▶ [What you need to do]: Copy the material below exactly, but only from the line with "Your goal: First" onward, the final line included.

▶ [Dataset extract]:
-- Opening Marker --

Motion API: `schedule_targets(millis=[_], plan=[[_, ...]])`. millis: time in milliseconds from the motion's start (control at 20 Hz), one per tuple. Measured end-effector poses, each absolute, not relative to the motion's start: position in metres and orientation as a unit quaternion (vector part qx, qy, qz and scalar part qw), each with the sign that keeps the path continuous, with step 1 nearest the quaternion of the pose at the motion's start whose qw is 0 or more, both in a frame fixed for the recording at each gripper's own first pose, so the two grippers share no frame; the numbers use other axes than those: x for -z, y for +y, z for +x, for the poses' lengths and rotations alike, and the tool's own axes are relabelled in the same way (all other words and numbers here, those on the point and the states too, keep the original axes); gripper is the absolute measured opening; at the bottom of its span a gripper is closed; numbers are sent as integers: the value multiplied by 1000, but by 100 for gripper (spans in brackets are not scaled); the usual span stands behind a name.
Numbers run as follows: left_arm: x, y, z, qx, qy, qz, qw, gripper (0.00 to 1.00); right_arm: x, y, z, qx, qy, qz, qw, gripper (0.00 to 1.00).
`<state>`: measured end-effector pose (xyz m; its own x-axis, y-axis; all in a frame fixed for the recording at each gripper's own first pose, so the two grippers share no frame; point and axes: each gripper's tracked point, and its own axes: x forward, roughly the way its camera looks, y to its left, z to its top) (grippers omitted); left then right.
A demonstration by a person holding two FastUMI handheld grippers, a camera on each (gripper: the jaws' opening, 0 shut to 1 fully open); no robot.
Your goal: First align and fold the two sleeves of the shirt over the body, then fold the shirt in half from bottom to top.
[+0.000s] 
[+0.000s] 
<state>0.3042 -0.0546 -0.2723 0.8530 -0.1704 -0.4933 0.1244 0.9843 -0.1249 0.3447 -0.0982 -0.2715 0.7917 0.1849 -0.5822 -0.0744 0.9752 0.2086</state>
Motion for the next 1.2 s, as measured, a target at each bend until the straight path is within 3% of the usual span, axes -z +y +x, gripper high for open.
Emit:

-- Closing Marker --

▶ [Output of the task]:
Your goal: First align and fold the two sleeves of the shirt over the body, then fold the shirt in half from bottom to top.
[+0.000s] 
[+0.000s] 
<state>0.3042 -0.0546 -0.2723 0.8530 -0.1704 -0.4933 0.1244 0.9843 -0.1249 0.3447 -0.0982 -0.2715 0.7917 0.1849 -0.5822 -0.0744 0.9752 0.2086</state>
Motion for the next 1.2 s, as measured, a target at each bend until the straight path is within 3% of the usual span, axes -z +y +x, gripper high for open.
Emit:

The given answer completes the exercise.